Salaries and Benefits Expense. Salaries and benefits expense decreased by $534,000, or 3.3%, to $15.8 million for the 2021 quarter compared to the 2020 quarter. The change in salaries and benefits expense consisted of the following (in thousands):
Three Months Ended March 31,
2021 2020 $ Change
Cash salaries and benefits:
Salary expense $ 8,706  $ 11,387  $ (2,681)
Bonus expense 4,271  3,600  671 
Benefits related expenses 1,503  2,706  (1,203)
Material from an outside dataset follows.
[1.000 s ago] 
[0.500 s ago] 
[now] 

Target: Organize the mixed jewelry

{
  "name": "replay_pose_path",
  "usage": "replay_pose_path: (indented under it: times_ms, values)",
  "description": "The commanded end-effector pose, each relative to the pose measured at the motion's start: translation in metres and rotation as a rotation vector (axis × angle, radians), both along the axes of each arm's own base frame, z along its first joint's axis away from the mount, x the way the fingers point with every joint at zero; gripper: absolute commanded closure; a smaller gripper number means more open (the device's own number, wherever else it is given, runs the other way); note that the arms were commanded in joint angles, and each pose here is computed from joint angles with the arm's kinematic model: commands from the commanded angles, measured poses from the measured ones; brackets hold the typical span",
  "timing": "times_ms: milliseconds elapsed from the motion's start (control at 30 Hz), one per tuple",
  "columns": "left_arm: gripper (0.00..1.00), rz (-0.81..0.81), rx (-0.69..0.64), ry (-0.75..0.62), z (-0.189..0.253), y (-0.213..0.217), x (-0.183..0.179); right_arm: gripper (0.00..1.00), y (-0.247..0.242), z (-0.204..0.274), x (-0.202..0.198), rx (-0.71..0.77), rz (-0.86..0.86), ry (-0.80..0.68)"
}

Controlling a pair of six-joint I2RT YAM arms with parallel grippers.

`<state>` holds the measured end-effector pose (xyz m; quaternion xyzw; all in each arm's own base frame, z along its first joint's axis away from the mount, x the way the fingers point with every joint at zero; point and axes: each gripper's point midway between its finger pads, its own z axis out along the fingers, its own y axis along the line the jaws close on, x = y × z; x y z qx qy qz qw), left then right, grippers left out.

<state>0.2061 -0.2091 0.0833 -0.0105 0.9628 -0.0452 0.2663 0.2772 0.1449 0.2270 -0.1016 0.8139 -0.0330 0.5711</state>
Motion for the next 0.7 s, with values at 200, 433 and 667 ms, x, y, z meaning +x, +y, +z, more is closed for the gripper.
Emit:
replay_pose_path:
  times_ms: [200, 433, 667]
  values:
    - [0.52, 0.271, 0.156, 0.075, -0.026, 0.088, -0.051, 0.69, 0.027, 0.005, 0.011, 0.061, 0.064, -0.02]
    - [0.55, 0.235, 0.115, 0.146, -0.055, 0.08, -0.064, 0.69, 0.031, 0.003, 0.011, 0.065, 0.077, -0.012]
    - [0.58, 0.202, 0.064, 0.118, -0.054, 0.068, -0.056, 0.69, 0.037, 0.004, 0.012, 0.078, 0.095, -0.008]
Total cash salaries and benefits (1)
14,480  17,693  (3,213)
Non-cash equity-based compensation:
Stock option grants (2)
1,006  2,089  (1,083)
Employee equity grant expense 232  105  127 
Total non-cash equity-based compensation 1,238  2,194  (956)
Non-cash (gain) loss in deferred compensation plan (3)
58  (3,577) 3,635 
Total salaries and benefits $ 15,776  $ 16,310  $ (534)
________
(1)The decrease in cash salaries and benefits in the 2021 quarter is primarily due to management significantly reducing operating expenses in response to COVID-19 in March of 2020.
(2)The decrease in stock option grant related expense in the 2021 quarter primarily relates to the forfeiture of 98,603 options from the voluntary resignation of Douglas A. Kessler, Senior Managing Director of the Company, in May of 2020 and due to the Company not issuing any stock option grants during fiscal year 2020 (when the Company began to issue restricted stock in lieu of stock options under its equity incentive program).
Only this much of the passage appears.